I am trying to run a Dataflow pipeline in Python (3.9) via a FlexTemplate that runs a query in BigQuery (non-nested/non-repeated records) and writes the data to some database with beam_nuggets. My test database is Postgres. The data from BigQuery yields Python dictionaries as expected, but when I try to upload this to the database the pipeline fails.
Test data written to GCS from BigQuery.
{'order_id': 'CM-2011-110', 'order_date': '4/10/2011', 'ship_date': '10/10/2011', 'ship_mode': 'Standard Class', 'customer_name': 'Alejandro Grove', 'segment': 'Consumer', 'state': 'Est', 'country': 'Cameroon', 'market': 'Africa', 'region': 'Africa', 'product_id': 'OFF-CAR-10002031', 'category': 'Office Supplies', 'sub_category': 'Binders', 'product_name': 'Cardinal 3-Hole Punch, Durable', 'sales': 30, 'quantity': 1, 'discount': 0.0, 'profit': 13.92, 'shipping_cost': 2.57, 'order_priority': 'Medium', 'year': 2011}
{'order_id': 'CM-2011-110', 'order_date': '4/10/2011', 'ship_date': '10/10/2011', 'ship_mode': 'Standard Class', 'customer_name': 'Alejandro Grove', 'segment': 'Consumer', 'state': 'Est', 'country': 'Cameroon', 'market': 'Africa', 'region': 'Africa', 'product_id': 'TEC-CAN-10002879', 'category': 'Technology', 'sub_category': 'Copiers', 'product_name': 'Canon Copy Machine, High-Speed', 'sales': 521, 'quantity': 2, 'discount': 0.0, 'profit': 93.72, 'shipping_cost': 30.83, 'order_priority': 'Medium', 'year': 2011}
Current Code:
def run(save_main_session=True):
beam_options = PipelineOptions()
args = beam_options.view_as(MyOptions)
with beam.Pipeline(options=beam_options) as p:
db_source = db_reader(args.bqprojectid, args.dataset, args.table, args.limit)
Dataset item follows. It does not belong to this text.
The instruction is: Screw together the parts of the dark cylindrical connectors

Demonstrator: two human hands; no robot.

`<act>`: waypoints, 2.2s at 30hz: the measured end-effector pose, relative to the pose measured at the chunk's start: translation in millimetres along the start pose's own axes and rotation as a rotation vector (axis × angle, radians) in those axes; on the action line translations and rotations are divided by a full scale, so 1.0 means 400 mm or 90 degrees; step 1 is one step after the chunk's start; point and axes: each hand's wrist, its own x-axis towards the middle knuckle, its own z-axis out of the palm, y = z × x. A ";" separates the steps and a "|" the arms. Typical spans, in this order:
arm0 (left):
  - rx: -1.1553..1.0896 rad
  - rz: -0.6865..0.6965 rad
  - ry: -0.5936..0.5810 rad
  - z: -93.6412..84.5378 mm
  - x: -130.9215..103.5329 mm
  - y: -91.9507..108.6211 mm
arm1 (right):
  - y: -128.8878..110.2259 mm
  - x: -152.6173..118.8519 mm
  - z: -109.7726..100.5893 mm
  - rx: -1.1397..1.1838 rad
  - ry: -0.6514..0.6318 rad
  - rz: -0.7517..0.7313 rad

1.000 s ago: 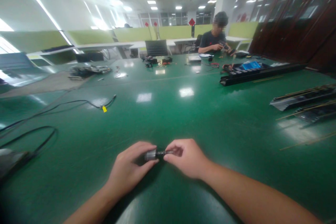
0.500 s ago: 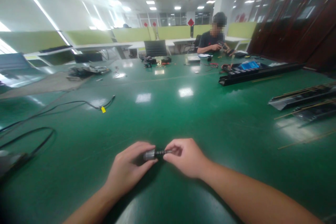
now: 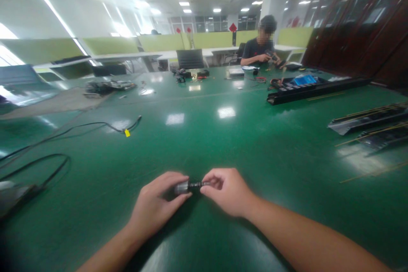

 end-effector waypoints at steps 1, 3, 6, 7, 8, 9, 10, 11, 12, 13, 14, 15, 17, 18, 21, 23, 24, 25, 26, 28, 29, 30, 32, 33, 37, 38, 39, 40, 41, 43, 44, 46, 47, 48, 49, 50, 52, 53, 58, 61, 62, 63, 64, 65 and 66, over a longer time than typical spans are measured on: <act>0.002 -0.002 0.000 -0.001 0.000 0.001 | 0.000 0.000 0.000 0.002 0.001 0.001; 0.006 -0.007 -0.001 -0.002 0.000 0.002 | -0.001 0.000 0.001 0.007 0.000 0.002; 0.003 -0.006 -0.001 -0.003 -0.001 0.003 | -0.003 0.000 0.001 0.012 -0.002 0.001; 0.002 -0.005 0.000 -0.003 -0.002 0.002 | -0.004 -0.001 0.001 0.012 -0.001 0.001; 0.000 -0.003 0.000 -0.002 -0.002 0.002 | -0.005 -0.001 0.001 0.012 0.001 0.000; 0.000 -0.001 0.000 -0.002 -0.002 0.001 | -0.006 -0.001 0.001 0.012 0.002 0.000; 0.001 0.000 0.001 -0.003 -0.002 0.001 | -0.007 -0.001 0.001 0.011 0.004 0.000; 0.003 0.000 0.001 -0.003 -0.003 0.000 | -0.007 -0.001 0.001 0.011 0.006 0.001; 0.004 0.000 0.003 -0.003 -0.003 0.000 | -0.008 -0.001 0.001 0.012 0.006 0.001; 0.005 0.001 0.004 -0.002 -0.003 -0.001 | -0.008 -0.002 0.002 0.014 0.007 0.001; 0.006 0.002 0.006 -0.002 -0.003 -0.001 | -0.007 -0.002 0.002 0.017 0.009 0.001; 0.006 0.002 0.007 -0.002 -0.004 -0.001 | -0.006 -0.001 0.003 0.018 0.010 0.001; 0.010 0.002 0.010 -0.001 -0.004 -0.002 | -0.003 0.000 0.003 0.019 0.009 -0.001; 0.012 0.001 0.012 -0.001 -0.005 -0.003 | -0.002 0.000 0.004 0.019 0.008 -0.002; 0.021 0.000 0.018 -0.002 -0.007 -0.003 | 0.001 0.002 0.005 0.027 0.003 0.001; 0.023 0.003 0.020 -0.004 -0.007 -0.002 | 0.000 0.002 0.005 0.032 0.005 0.004; 0.023 0.004 0.021 -0.005 -0.007 -0.001 | 0.000 0.002 0.006 0.033 0.006 0.005; 0.021 0.005 0.022 -0.006 -0.006 -0.001 | 0.000 0.002 0.006 0.033 0.008 0.006; 0.020 0.006 0.022 -0.006 -0.006 0.000 | 0.000 0.002 0.006 0.033 0.009 0.005; 0.016 0.007 0.022 -0.007 -0.005 0.000 | 0.002 0.002 0.006 0.034 0.008 0.004; 0.014 0.008 0.022 -0.007 -0.005 0.000 | 0.003 0.003 0.006 0.035 0.007 0.003; 0.013 0.008 0.022 -0.006 -0.005 -0.001 | 0.004 0.003 0.006 0.037 0.007 0.002; 0.012 0.009 0.024 -0.005 -0.005 -0.002 | 0.005 0.004 0.006 0.038 0.008 0.001; 0.010 0.010 0.025 -0.005 -0.006 -0.002 | 0.005 0.004 0.006 0.037 0.010 0.000; 0.007 0.008 0.023 -0.005 -0.004 -0.003 | 0.002 0.005 0.004 0.038 0.013 -0.003; 0.007 0.006 0.023 -0.006 -0.004 -0.003 | 0.002 0.005 0.004 0.039 0.013 -0.002; 0.008 0.006 0.024 -0.006 -0.003 -0.003 | 0.002 0.005 0.003 0.038 0.013 0.000; 0.009 0.007 0.025 -0.006 -0.003 -0.003 | 0.002 0.004 0.003 0.036 0.014 0.001; 0.008 0.010 0.027 -0.006 -0.002 -0.003 | 0.003 0.004 0.002 0.033 0.014 0.002; 0.007 0.014 0.028 -0.006 -0.002 -0.003 | 0.004 0.004 0.002 0.028 0.014 0.002; 0.006 0.014 0.030 -0.006 -0.002 -0.003 | 0.004 0.004 0.002 0.028 0.013 0.003; 0.005 0.013 0.033 -0.006 -0.002 -0.002 | 0.005 0.004 0.002 0.027 0.013 0.003; 0.006 0.011 0.033 -0.006 -0.002 -0.002 | 0.005 0.005 0.002 0.025 0.014 0.003; 0.008 0.008 0.034 -0.006 -0.002 -0.002 | 0.004 0.005 0.002 0.020 0.016 0.001; 0.009 0.007 0.034 -0.006 -0.002 -0.002 | 0.004 0.005 0.002 0.015 0.018 -0.001; 0.011 0.005 0.034 -0.006 -0.002 -0.002 | 0.004 0.005 0.002 0.012 0.020 -0.003; 0.012 0.001 0.033 -0.006 -0.003 -0.003 | 0.004 0.004 0.001 0.009 0.025 -0.004; 0.011 0.000 0.033 -0.006 -0.003 -0.003 | 0.003 0.004 0.001 0.010 0.026 -0.003; 0.009 0.004 0.034 -0.005 -0.003 -0.006 | 0.004 0.002 -0.001 0.006 0.023 -0.004; 0.015 0.005 0.032 -0.007 -0.003 -0.006 | 0.004 0.002 -0.001 0.000 0.029 -0.008; 0.017 0.004 0.032 -0.008 -0.003 -0.006 | 0.004 0.002 -0.001 -0.001 0.032 -0.009; 0.017 0.002 0.030 -0.008 -0.003 -0.005 | 0.003 0.002 -0.001 -0.002 0.034 -0.009; 0.017 -0.001 0.029 -0.009 -0.003 -0.004 | 0.002 0.002 -0.001 -0.003 0.036 -0.009; 0.017 -0.003 0.029 -0.010 -0.003 -0.004 | 0.001 0.001 -0.001 -0.004 0.036 -0.008; 0.018 -0.006 0.028 -0.011 -0.003 -0.003 | 0.000 0.001 -0.002 -0.006 0.035 -0.008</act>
db = db_writer(args.destinationip, args.port, args.destinationusername, args.destinationpassword, args.destinationtable, args.database_name)
result = (
p | beam.io.ReadFromBigQuery(use_standard_sql=True, query=db_source.sql_query()
)
# I would like to remove this step, but it helps with debugging.
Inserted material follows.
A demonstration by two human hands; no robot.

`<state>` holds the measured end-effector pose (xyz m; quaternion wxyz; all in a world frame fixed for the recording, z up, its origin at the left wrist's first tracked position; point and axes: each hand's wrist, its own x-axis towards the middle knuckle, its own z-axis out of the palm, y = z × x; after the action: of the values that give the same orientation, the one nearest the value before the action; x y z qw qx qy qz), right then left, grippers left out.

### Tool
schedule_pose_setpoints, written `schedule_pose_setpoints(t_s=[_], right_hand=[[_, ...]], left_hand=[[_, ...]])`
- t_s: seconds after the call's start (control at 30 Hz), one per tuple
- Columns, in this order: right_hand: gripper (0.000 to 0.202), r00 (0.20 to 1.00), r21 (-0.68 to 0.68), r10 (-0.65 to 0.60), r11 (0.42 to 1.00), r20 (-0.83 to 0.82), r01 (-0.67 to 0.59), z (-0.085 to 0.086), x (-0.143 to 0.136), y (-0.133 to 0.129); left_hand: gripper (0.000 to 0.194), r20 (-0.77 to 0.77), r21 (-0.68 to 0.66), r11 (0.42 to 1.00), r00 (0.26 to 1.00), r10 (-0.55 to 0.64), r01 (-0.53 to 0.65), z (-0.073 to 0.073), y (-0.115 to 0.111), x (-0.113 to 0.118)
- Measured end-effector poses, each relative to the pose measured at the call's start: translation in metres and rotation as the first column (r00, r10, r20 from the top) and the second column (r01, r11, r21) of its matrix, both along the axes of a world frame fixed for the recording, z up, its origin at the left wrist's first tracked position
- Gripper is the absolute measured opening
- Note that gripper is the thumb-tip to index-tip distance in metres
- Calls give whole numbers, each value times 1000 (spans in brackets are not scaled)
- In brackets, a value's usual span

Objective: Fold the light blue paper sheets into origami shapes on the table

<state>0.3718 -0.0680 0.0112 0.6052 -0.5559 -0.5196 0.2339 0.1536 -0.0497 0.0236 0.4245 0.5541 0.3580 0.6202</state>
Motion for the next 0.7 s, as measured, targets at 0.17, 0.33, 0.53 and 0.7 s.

|'Write to GCS' >> WriteToText('SOMEURI')
|'Write to Database' >> relational_db.Write(
source_config = (db.sink_config()),
table_config = (db.table_config())
))
I went through this answer: Write BigQuery results to GCS in CSV format using Apache Beam but was wondering if there was an easier way to transform the output from BigQuery to mirror this structure:
{'name': 'Jan', 'num': 1},
{'name': 'Feb', 'num': 2},
I was considering regex, but I do not thing that would be a best practice.
Please let me know if there is anything I can clarify.
Have a great day!
Error Message
File "/usr/local/lib/python3.9/site-packages/beam_nuggets/io/relational_db.py", line 181, in process
assert isinstance(element, dict)
I checked the credentials and realized that the structure of the data is the issue by creating a static p-collection via the beam nuggets docs. This uploaded successfully (months).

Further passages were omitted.